AlexMoroz commented 8 years ago
 gotarffplod tests
    predictions testing
Total number of characters:  1939
Plod exists for : 174 characters
  1) should return predictions for all characters
  0 passing (26ms)
  1 failing
  1) gotarffplod tests predictions testing should return predictions for all characters:
     Error: expected 174 to equal 1939

Done.

AlexMoroz commented 8 years ago

I thought that predictions.json should be generated every time after init, but now you are only reading from it.

dan736923 commented 8 years ago

No. The JSON files are static. You call init() to read these files and fill the variables needed for the other functions. This is not new, we always had this approach. Also: The plod is only generated for characters that are alive and predicted to be dead.

var p = require("npm.js"); p.init(); p.getPlod("Samwell Tarly"); // 0.719 p.getPlod("Eddard Stark"); // undefined, because he's already dead

sacdallago commented 8 years ago

Ok but of the ~2k only 174 are alive? I don't get it.. What happens to them?

I would put PLOD => 100 if they are dead. And I'm still wondering what semantic tells you which of the characters whitout PLOD is dead and which you decided not to calculate the PLOD for :D

nicoladesocio commented 8 years ago

174 are the alive characters predicted as dead. the other ones are the alive characters predicted to be alive (so low plod).

So for the rest we say that they will remain alive, but we have the plod computed. We simply do not return it, but we return undefined, even if the charachters are alive and could die. Simply our model classifies the other charachters (1939 - 174) as alive that will not die.

We discussed this privately, and we came out with this solution.

AlexMoroz commented 8 years ago

So for the rest we say that they will remain alive, but we have the plod computed.

The plod exists only for 174 characters in prediction.json.

goldbergtatyana commented 8 years ago

All, we need the plod score for everyone. Sorry for not making it clear enough I my prev explanations. To get the plod for characters who are predicted Alive is very simple: their plod = 100 - prob of being alive. :)

dan736923 commented 8 years ago

Ok. I had this in an earlier version of my weka parser, but was told to remove it. :D I'll change this in moment.
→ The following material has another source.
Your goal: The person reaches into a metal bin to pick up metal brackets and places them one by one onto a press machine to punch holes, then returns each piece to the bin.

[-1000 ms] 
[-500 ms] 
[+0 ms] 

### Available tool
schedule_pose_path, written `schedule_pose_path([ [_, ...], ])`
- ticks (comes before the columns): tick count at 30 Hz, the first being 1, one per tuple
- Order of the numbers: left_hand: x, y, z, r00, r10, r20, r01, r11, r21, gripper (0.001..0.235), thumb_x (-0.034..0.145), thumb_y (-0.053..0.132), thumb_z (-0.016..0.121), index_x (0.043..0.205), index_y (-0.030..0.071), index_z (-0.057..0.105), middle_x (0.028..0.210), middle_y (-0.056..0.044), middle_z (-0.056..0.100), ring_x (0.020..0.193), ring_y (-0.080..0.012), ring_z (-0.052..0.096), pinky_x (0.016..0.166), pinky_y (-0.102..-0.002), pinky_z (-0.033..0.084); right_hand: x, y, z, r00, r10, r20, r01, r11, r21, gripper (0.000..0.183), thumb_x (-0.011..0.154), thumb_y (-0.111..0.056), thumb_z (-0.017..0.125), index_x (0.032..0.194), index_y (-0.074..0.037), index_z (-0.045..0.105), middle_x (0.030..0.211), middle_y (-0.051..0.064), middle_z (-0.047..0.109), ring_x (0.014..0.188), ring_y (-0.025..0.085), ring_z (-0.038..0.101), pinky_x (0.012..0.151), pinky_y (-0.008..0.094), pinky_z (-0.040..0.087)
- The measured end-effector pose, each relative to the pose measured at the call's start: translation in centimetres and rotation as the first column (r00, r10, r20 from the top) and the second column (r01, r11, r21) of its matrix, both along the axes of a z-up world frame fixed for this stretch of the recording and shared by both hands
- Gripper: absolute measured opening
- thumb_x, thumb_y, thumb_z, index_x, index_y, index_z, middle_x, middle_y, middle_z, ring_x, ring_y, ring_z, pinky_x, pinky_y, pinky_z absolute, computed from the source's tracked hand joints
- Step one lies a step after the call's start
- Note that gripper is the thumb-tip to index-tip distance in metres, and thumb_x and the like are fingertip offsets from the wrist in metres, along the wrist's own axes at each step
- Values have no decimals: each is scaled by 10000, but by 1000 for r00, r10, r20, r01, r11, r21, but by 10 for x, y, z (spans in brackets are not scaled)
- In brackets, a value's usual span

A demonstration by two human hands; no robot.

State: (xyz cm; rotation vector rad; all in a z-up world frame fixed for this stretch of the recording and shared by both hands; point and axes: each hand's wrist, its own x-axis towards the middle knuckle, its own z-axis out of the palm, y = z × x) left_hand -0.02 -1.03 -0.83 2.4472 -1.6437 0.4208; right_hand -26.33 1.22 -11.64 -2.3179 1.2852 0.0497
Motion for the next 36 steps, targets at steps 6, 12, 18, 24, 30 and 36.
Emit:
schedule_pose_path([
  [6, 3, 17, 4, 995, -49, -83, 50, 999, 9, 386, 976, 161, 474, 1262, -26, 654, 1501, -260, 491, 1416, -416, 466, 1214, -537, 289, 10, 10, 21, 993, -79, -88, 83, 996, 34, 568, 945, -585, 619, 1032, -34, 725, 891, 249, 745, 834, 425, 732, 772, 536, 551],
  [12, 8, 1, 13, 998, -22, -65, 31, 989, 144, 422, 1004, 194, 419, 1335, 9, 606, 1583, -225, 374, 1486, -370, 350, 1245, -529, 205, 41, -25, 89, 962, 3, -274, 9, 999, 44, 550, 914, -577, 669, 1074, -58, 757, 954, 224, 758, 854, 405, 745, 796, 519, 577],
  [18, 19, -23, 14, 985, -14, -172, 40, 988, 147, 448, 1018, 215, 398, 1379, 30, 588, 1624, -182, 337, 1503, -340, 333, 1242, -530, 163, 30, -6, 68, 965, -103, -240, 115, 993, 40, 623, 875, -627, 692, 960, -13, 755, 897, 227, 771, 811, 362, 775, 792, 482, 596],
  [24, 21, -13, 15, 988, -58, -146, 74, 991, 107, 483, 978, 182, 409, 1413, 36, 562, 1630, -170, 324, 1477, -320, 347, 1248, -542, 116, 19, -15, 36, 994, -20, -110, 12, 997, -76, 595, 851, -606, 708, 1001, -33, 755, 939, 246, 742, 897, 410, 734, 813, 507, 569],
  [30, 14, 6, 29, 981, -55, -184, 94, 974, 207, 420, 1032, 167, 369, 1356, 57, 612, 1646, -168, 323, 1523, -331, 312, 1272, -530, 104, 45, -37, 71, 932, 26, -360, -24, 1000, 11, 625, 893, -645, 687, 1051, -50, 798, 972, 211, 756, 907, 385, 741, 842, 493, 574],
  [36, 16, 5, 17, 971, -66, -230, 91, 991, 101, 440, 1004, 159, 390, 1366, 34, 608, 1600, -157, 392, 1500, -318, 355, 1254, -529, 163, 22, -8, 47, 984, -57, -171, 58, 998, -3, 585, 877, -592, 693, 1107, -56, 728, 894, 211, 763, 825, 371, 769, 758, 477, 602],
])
goldbergtatyana commented 8 years ago

To summarize: It is ok to give plod=100 to someone who is already dead (eg Eddard Stark). Those who are predicted as dead (174 characters) get the plod from your prediction model. All others get a plod = 100 - prob of being alive (as a test: the value of this plod score should be <0.5).

dan736923 commented 8 years ago

That's a problem. If we assign 100% to dead characters, then the top-list will be full of random dead characters. Also: we have alive characters with a 100% PLOD (E.g. 'cersei lannister': 1)
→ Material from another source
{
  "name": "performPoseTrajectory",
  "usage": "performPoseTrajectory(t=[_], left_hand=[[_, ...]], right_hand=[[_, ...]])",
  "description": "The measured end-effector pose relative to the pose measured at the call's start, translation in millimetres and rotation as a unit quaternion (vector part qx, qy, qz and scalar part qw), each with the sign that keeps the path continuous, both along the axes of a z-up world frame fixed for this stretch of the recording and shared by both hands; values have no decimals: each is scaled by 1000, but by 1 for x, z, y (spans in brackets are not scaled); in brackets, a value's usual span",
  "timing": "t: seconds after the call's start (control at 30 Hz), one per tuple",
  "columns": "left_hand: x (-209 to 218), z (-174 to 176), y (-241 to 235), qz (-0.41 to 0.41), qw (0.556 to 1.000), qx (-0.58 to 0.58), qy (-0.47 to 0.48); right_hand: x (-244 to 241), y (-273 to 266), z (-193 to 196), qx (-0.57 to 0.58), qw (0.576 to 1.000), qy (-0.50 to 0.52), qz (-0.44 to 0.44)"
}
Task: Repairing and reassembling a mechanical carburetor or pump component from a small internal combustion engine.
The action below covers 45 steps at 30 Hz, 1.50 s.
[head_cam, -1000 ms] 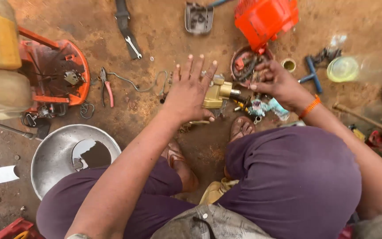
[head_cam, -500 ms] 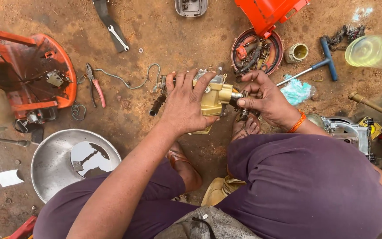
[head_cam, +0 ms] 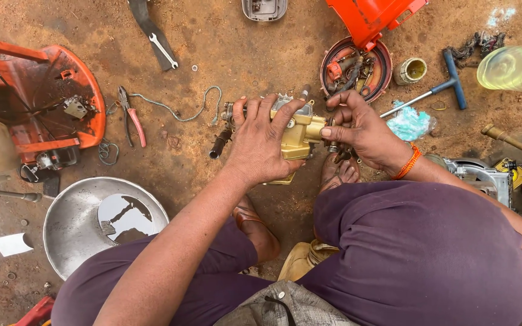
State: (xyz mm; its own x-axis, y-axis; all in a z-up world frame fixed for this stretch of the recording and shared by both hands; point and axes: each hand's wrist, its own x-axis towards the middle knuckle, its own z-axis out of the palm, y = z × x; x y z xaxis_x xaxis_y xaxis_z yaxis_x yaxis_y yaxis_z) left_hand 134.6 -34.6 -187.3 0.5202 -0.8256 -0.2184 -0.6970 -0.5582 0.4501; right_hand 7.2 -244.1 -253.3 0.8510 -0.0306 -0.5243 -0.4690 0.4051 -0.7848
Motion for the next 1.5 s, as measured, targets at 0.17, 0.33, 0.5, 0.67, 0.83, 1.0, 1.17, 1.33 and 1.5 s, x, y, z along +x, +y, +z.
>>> performPoseTrajectory(t=[0.17, 0.33, 0.5, 0.67, 0.83, 1.0, 1.17, 1.33, 1.5], left_hand=[[1, 0, 0, -2, 1000, -9, 1], [3, 3, -2, -3, 1000, -8, 12], [6, 6, -7, 6, 999, 17, 32], [10, 6, -13, 7, 999, 26, 37], [9, 9, -17, 9, 998, 40, 44], [10, 10, -17, 5, 998, 46, 45], [8, 10, -17, 1, 998, 41, 44], [6, 10, -15, 4, 998, 41, 40], [5, 9, -14, 2, 999, 38, 34]], right_hand=[[0, 1, 3, -34, 999, 32, 15], [-6, -7, -2, 26, 999, -38, -8], [4, -11, 4, -70, 988, -128, 44], [5, 0, -15, -66, 991, -111, -38], [4, 8, -20, -135, 983, -85, -86], [9, 14, -9, -73, 989, -77, -99], [10, 14, -19, -130, 981, -122, -82], [15, 13, -13, -84, 981, -160, -72], [13, 9, -2, -259, 933, -249, -14]])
goldbergtatyana commented 8 years ago

Ok, then the plod score can be either 'not applicable' or negative for already dead characters.

AlexMoroz commented 8 years ago

-1 is better then 'not applicable', if other scores are numbers

sacdallago commented 8 years ago

To me, totally ignorant, there should just be a classification for: dead, plodded, not plodded because predicted to stay alive forever. If you have two classifications that end up in one value, like right now "undefined" I cannot tell the difference.
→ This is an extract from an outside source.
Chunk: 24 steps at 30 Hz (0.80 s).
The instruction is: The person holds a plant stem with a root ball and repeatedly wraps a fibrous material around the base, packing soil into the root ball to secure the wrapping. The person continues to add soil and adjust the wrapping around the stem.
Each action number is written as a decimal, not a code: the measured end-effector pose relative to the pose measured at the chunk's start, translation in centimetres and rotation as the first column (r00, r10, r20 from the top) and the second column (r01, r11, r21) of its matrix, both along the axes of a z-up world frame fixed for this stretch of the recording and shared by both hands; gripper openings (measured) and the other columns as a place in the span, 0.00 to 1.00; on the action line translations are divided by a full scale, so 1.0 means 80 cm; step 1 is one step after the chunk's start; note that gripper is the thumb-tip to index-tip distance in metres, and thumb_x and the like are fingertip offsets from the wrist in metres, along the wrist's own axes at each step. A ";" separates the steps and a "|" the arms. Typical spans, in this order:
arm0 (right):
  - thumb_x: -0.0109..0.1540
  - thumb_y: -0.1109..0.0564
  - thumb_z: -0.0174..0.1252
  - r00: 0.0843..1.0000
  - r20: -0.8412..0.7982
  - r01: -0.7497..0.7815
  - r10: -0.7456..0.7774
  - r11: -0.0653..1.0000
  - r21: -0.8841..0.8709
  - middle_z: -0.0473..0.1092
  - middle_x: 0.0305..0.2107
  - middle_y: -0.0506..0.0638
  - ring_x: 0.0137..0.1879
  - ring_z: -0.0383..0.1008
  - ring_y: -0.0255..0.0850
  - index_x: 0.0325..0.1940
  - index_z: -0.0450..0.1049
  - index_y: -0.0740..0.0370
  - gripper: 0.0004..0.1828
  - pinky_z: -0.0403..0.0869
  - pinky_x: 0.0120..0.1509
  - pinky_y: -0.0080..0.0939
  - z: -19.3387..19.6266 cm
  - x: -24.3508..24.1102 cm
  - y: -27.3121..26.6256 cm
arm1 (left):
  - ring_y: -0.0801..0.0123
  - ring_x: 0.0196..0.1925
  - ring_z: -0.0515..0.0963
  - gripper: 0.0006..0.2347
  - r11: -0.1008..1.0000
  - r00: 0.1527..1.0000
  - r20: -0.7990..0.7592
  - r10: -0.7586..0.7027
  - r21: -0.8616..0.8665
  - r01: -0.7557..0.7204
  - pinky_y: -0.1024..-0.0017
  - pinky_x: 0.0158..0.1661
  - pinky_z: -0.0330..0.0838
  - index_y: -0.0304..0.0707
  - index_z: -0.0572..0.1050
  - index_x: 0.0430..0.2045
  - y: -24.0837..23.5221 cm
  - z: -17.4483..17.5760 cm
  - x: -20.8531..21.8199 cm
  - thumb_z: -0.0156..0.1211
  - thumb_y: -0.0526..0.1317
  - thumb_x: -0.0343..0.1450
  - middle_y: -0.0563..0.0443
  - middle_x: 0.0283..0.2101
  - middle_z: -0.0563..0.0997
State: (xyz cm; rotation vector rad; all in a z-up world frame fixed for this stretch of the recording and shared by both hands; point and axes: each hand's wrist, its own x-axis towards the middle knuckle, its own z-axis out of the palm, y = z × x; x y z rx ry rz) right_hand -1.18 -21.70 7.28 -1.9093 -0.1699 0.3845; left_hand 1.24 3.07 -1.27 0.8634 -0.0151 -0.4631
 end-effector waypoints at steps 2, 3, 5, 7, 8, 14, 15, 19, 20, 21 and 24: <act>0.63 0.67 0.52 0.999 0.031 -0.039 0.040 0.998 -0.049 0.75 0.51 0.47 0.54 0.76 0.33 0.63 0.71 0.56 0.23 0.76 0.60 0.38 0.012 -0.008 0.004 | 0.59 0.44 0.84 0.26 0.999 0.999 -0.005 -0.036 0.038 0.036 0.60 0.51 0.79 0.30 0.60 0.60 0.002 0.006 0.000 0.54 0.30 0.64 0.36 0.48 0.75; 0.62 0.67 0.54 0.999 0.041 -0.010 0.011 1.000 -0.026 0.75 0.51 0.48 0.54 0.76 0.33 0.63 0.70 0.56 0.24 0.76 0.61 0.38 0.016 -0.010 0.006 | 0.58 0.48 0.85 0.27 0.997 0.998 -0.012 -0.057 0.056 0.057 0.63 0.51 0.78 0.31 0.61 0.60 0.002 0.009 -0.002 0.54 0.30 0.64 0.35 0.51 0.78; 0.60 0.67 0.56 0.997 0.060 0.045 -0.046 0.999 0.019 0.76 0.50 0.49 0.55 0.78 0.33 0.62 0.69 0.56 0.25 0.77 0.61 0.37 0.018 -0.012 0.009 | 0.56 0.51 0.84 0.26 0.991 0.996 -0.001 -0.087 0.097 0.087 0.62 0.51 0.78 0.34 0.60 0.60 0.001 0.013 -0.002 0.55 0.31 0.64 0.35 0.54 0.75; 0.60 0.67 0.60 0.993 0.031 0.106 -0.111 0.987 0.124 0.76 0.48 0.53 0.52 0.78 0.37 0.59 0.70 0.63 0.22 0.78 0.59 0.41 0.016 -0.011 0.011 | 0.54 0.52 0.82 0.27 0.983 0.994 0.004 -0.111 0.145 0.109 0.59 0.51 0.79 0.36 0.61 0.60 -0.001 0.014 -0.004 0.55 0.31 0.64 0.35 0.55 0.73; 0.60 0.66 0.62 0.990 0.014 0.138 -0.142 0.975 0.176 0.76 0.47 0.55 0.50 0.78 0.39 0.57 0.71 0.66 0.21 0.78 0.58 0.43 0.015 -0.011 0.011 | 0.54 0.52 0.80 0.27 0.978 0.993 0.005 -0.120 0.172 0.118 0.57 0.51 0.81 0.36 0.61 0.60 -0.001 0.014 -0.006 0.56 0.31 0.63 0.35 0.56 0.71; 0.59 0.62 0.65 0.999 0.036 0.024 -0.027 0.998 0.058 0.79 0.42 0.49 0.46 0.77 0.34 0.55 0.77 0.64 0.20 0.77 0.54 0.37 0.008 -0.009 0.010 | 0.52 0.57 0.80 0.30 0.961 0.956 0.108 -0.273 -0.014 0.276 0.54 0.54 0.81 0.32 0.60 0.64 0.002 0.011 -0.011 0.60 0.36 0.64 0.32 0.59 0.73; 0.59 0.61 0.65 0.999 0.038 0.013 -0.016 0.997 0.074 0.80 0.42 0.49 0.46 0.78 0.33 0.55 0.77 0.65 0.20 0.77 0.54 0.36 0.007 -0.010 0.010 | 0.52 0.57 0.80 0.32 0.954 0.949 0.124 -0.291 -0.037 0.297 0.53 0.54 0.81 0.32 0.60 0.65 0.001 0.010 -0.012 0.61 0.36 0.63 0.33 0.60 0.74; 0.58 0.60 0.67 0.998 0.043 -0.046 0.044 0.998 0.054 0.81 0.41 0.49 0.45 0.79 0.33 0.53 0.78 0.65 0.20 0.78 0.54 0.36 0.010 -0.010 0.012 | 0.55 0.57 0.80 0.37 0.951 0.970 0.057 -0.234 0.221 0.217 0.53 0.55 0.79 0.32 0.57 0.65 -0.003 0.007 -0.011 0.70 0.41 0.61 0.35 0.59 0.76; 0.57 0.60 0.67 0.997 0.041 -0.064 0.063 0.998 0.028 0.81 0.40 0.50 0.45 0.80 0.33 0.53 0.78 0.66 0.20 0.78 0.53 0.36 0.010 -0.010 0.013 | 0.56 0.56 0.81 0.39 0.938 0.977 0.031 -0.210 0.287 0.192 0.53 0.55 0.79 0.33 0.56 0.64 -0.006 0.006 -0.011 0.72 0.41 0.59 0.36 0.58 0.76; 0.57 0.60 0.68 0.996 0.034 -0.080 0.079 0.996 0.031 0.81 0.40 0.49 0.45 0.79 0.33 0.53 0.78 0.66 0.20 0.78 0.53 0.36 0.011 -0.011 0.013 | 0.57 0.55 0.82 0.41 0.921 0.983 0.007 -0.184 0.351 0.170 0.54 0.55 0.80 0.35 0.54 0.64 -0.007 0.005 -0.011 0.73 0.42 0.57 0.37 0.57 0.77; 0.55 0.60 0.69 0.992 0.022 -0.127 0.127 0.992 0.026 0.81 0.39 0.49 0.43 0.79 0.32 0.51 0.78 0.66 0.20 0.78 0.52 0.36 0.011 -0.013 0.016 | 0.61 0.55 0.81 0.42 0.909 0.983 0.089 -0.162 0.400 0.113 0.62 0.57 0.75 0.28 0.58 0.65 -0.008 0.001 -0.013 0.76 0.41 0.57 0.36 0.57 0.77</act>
I hope this is clear :) I don't mean to be grumpy, I'm just plain stupid and need the "PLOD explained for dummies" formatted data, that's all it is :D

dan736923 commented 8 years ago

@goldbergtatyana I made a strange observation. Probabilities for actually alive characters predicted to be alive: name | probability (sorted) [ 'pyat pree', 0.498 ], [ 'tybolt hetherspoon', 0.497 ], [ 'timett', 0.494 ], ... [ 'matrice', 0.002 ], [ 'dalla dragonstone ', 0.002 ], [ 'lamprey', 0.001 ] ]

Probabilities for actually alive characters predicted to be dead: name | probability (sorted) [ 'tyrion lannister', 1 ], [ 'daenerys targaryen', 1 ], [ 'roose bolton', 1 ], [ 'barristan selmy', 1 ], [ 'jaime lannister', 1 ], [ 'sansa stark', 1 ], [ 'cersei lannister', 1 ], [ 'petyr baelish', 1 ], [ 'davos seaworth', 1 ], [ 'aurane waters', 0.999 ] ... [ 'wylis manderly', 0.501 ], [ 'jon wylde', 0.501 ], [ 'terrence kenning', 0.5 ]

Taken from test5.zip - no-filter - Naive Bayes. So with plod = 1.0 - probability (for alive characters predicted to be alive), the plods will be greater than 50%. Does the NaiveBayes-classifier handle probabilities differently? This looks like plod = probability no matter what predicted status.

goldbergtatyana commented 8 years ago

Hah, now I'm glad I put the warning of <0.5, because we were so close (so so really close) making another mistake.

Okay, so, the probabilities you are reporting in the first part of your note are probabilities for characters to be dead! For these probs you don't need to do any subtraction anymore. Looking at the prediction file (NaiveBayes.txt), I see that all you need to do is to get the PLOD scores is to fetch the results from the second probabilities column, that's all! :)

satin will get a plod of 0.249 jason mallister of 0.428 wayn (guard) 0.12 ... edmure tully 0.993

I would provide PLODs for all actually dead and alive characters - it could be these values will be useful in the future??

AlexMoroz commented 8 years ago

@nicoladesocio, @dan736923 what's the status? did you fix it?

dan736923 commented 8 years ago

Fixed. PLODs are calculated for all characters, dead or alive.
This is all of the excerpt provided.